King Lear

by: William Shakespeare

King Lear

How, nothing will come of nothing. (I.i.)

Lear begins the play by asking his daughters to declare how much they love him. His youngest daughter Cordelia has “nothing” to say. This line is Lear’s response. His repetition of the word “nothing” introduces an important theme of the play. Lear will be stripped of his kingdom, his power and his family, and left with nothing. King Lear asks whether there is anything to be learned or gained by the experience of having nothing, or whether, as Lear says here, nothing comes of nothing.

Who is it that can tell me who I am? (I.iv.)

When Lear’s daughter Goneril tells him he must dismiss some of his knights, Lear is furious. He asks this question rhetorically, not expecting an answer; Lear is just reminding Goneril that he is still king. However, the question of who Lear is lies at the center of the play. King Lear asks whether it’s possible to be a king if you don’t have the power of a king.

O, reason not the need! Our basest beggars
Are in the poorest thing superfluous;
Allow not nature more than nature needs,
Man’s life is cheap as beast’s. (II.ii.)

This is Lear’s response when his daughters ask him why he needs his attendant knights. The line foreshadows that Lear will soon be living side by side with the “basest beggars.” One of the central themes of King Lear is the question of whether poor and powerless people can live with meaning and dignity, or whether wealth and power are the only things that make life bearable.

Blow winds and crack your cheeks! (III.ii.)

As he wanders on the heath, homeless, powerless, and buffeted by a storm, Lear is reduced to the status of a beggar.
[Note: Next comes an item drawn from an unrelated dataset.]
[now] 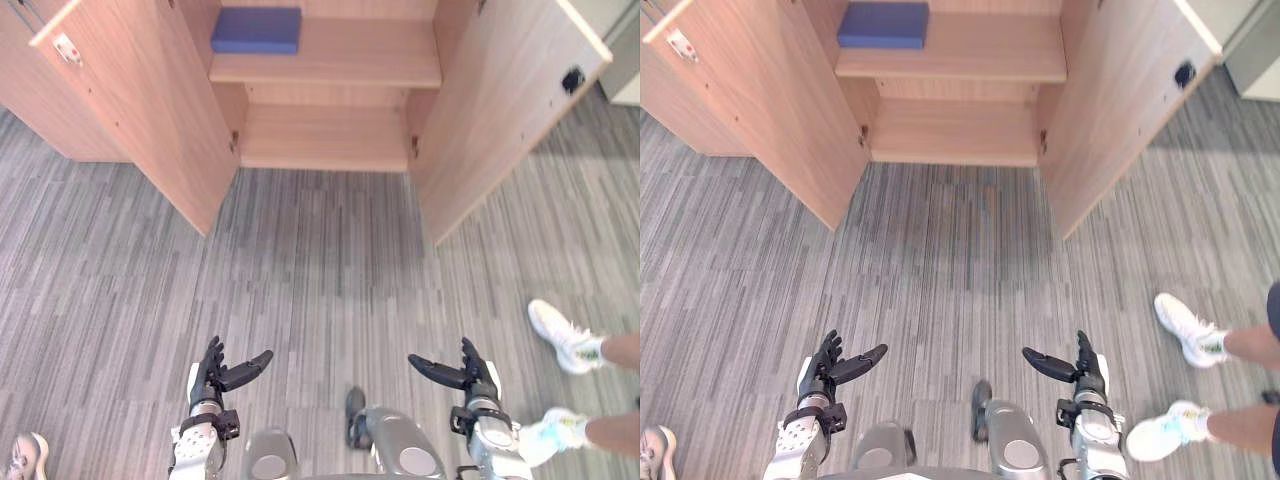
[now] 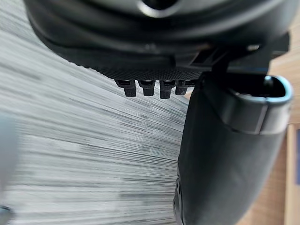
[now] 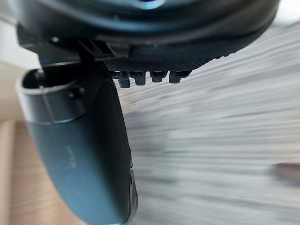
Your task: Walk over to the cabinet, pick up the folder, carry it to the office cabinet, place the folder inside the office cabinet, then close the office cabinet door
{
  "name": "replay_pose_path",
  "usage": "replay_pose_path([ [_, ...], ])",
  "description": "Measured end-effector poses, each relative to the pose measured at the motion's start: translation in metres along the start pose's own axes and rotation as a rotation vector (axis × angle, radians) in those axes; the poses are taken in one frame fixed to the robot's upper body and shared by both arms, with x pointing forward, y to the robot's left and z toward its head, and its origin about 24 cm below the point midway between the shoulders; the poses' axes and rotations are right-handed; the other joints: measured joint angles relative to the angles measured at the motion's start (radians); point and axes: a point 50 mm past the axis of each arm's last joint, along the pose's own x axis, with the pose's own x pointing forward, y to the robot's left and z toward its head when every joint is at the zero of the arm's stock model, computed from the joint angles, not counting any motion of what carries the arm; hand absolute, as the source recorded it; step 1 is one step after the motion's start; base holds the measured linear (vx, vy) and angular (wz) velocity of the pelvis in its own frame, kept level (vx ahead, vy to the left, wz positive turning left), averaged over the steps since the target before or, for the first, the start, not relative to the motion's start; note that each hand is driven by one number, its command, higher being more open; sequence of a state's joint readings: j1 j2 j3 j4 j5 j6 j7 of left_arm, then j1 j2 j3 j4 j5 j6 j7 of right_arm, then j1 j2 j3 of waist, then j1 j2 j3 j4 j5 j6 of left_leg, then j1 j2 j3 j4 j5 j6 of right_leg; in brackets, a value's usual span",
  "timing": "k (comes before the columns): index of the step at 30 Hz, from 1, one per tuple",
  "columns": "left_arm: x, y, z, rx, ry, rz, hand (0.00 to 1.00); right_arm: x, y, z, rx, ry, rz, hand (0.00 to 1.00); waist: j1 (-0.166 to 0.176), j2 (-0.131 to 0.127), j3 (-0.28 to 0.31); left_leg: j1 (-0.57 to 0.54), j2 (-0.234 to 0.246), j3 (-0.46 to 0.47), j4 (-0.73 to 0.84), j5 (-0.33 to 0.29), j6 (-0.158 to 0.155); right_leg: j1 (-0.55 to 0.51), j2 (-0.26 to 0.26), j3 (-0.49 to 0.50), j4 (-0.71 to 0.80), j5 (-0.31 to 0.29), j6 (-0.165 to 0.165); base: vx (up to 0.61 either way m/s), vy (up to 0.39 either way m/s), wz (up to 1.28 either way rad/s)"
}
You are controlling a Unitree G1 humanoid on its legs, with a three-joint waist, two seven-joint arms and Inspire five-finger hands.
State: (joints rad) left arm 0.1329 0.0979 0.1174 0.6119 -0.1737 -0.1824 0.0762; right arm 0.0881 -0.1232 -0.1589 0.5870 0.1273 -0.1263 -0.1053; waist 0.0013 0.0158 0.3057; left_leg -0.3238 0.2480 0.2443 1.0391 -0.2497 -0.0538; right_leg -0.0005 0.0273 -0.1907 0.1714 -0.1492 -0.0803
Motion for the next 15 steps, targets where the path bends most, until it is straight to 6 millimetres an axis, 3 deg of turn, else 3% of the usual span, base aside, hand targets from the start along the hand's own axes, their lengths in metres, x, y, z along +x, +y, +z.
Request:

However, he continues to talk like a king. Here, he tries to give the storm orders. The absurdity of giving orders to the weather highlights how human status and power are worthless in the face of the power of nature.

Unaccommodated man is no more but such a poor, bare, forked animal as thou art. (III.iv.)

Lear is astonished by the sight of Poor Tom, who is practically naked. He realizes that without the benefits of clothes, food, and shelter, humans are little more than animals. King Lear returns repeatedly to the idea that only wealth and social status make human life bearable.

Thou hast seen a farmer’s dog bark at a beggar? And the creature run from the cur? There thou mightst behold the great image of authority: a dog’s obeyed in office. (IV.vi.)

Having lost his kingdom, Lear realizes that “King” is just a title. The word is worthless without the power to back it up. By the same token, anyone can be a king if they’re powerful. Even a dog will be obeyed by people who fear its strength. King Lear suggests that the distribution of wealth and power in society is random, unfair and meaningless.

See how yon justice rails upon yon simple thief? Hark in thine ear: change places, and, handy dandy, which is the justice, which is the thief? (IV.vi.)

Lear, who has suffered more than he deserves for his original mistake, comes to believe that justice is meaningless. Justice is one of King Lear’s central themes. The play asks whether justice is a natural law or a man-made construct—or whether justice even exists at all.

I am a very foolish, fond old man,
Fourscore and upward, not an hour more nor less;
And to deal plainly,
I fear I am not in my perfect mind. (IV.vii.)

Lear begins the play blind to the reality of his position. He believes he will always be a king, even if he gives up his power. Over the course of the play he discovers his mistake. Finally he learns to see himself clearly, and in this speech, near the end of the play, he is able to describe himself accurately.

Howl howl howl howl! (V.iii.)

This line is Lear’s first response to the death of his daughter, Cordelia. From the beginning of the play, King Lear examines the power of language to express feeling. When Lear reaches his lowest point, he temporarily abandons language altogether and howls like an animal.

Why should a dog, a horse, rat have life
And thou have none at all? (V.iii.)

Even though Lear has learned the hard truths that justice is an illusion and human beings are animals, he is not able to accept his daughter’s death. He complains that it’s unfair that other animals are alive while Cordelia is dead. Lear’s inability to reconcile himself to his loss makes his own death especially tragic.